(Records drawn from a dataset)
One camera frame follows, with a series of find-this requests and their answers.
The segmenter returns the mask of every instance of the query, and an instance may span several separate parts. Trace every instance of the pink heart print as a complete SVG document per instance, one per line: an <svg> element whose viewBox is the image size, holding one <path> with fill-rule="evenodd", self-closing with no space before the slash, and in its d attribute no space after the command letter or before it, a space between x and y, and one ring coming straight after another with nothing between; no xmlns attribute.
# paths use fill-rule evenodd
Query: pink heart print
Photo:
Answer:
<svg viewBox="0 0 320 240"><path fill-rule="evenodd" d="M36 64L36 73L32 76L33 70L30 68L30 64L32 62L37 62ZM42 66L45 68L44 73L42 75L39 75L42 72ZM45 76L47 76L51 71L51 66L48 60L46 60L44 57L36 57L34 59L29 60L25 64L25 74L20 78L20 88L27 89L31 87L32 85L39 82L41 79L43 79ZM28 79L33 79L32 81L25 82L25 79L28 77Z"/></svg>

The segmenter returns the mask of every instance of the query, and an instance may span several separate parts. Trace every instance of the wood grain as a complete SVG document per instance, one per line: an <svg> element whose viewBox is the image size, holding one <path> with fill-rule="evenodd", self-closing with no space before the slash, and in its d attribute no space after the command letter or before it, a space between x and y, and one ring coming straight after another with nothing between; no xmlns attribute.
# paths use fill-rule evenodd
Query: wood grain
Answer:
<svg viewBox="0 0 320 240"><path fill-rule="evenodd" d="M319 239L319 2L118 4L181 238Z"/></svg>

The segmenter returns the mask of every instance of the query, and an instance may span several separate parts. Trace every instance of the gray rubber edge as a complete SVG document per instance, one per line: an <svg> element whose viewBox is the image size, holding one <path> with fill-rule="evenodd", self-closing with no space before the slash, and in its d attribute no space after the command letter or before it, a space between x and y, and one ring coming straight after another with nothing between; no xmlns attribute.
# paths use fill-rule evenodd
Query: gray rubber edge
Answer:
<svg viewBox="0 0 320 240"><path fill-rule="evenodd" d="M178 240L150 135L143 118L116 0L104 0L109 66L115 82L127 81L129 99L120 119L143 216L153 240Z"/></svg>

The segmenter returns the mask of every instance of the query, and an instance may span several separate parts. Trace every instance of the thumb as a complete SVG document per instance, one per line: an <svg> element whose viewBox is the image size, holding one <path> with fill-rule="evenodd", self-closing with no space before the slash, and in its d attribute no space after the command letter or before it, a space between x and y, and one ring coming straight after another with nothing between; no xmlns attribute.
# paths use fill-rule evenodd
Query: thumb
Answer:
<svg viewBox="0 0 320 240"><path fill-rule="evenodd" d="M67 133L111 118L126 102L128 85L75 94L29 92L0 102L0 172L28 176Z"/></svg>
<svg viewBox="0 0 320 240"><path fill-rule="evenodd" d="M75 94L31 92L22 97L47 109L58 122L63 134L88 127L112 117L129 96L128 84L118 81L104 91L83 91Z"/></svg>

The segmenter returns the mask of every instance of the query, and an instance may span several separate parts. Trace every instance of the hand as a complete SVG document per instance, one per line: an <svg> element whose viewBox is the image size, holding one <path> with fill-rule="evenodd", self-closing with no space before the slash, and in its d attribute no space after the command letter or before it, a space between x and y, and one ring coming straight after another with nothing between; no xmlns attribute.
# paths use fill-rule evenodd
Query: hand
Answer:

:: Brief ::
Transcribe each entry verbatim, leaving none out.

:: Task output ::
One camera frame follows, with a series of find-this requests and their answers.
The segmenter returns the mask of every instance of the query, and an instance may span several separate parts. Trace every instance of the pink heart print as a complete SVG document per instance, one per line: an <svg> element whose viewBox is the image size, holding one <path> with fill-rule="evenodd", self-closing with no space before the slash, and in its d attribute no space after the command letter or before it, a space between x and y, and one ring coming straight after another with nothing between; no xmlns attribute.
# paths use fill-rule evenodd
Query: pink heart print
Photo:
Answer:
<svg viewBox="0 0 320 240"><path fill-rule="evenodd" d="M36 64L36 73L32 76L33 70L30 68L30 64L32 62L37 62ZM42 66L45 68L44 73L42 75L39 75L42 72ZM45 76L47 76L51 71L51 66L48 60L46 60L44 57L36 57L34 59L29 60L25 64L25 74L20 78L20 88L27 89L31 87L32 85L39 82L41 79L43 79ZM28 79L33 79L32 81L25 82L25 79L28 77Z"/></svg>

The segmenter returns the mask of every instance of the query, and an instance may span several separate parts. Trace every instance of the wood grain as a complete SVG document per instance, one per line: an <svg> element whose viewBox is the image size, holding one <path> with fill-rule="evenodd", self-closing with no space before the slash, and in its d attribute no space after the command letter or before it, a space between x and y, and one ring coming straight after another with nothing between; no xmlns attribute.
# paths use fill-rule evenodd
Query: wood grain
Answer:
<svg viewBox="0 0 320 240"><path fill-rule="evenodd" d="M319 239L319 2L118 4L181 238Z"/></svg>

The segmenter returns the mask of every instance of the query, and an instance may span several separate parts. Trace every instance of the gray rubber edge as a complete SVG document per instance, one per line: an <svg> element whose viewBox is the image size, holding one <path> with fill-rule="evenodd", self-closing with no space before the slash, and in its d attribute no space after the command letter or before it, a space between x and y, and one ring coming straight after another with nothing between; no xmlns attribute.
# paths use fill-rule evenodd
Query: gray rubber edge
Answer:
<svg viewBox="0 0 320 240"><path fill-rule="evenodd" d="M178 240L150 135L143 118L116 0L104 0L109 66L115 82L127 81L129 99L120 119L143 216L153 240Z"/></svg>

The segmenter returns the mask of every instance of the query, and an instance may span several separate parts. Trace every instance of the thumb as a complete SVG document per instance, one per line: an <svg> element whose viewBox is the image size, holding one <path> with fill-rule="evenodd", self-closing with no space before the slash, and in its d attribute no space after the command letter or before it, a space between x and y, and one ring coming straight after another with nothing between; no xmlns attribute.
# paths use fill-rule evenodd
Query: thumb
Answer:
<svg viewBox="0 0 320 240"><path fill-rule="evenodd" d="M67 133L111 118L126 102L128 85L75 94L29 92L0 102L0 172L28 176Z"/></svg>
<svg viewBox="0 0 320 240"><path fill-rule="evenodd" d="M75 94L31 92L22 97L47 109L58 122L63 134L88 127L112 117L129 96L128 84L118 81L104 91L83 91Z"/></svg>

The segmenter returns the mask of every instance of the query, and an instance may span several separate parts. Trace every instance of the hand as a complete SVG document per instance, one per line: an <svg> element whose viewBox is the image size, holding one <path> with fill-rule="evenodd", self-closing with no space before the slash, and in its d attribute no space after the command letter or before it, a space between x and y, and one ring coming straight after another with nothing between; no xmlns attribute.
# paths use fill-rule evenodd
Query: hand
Answer:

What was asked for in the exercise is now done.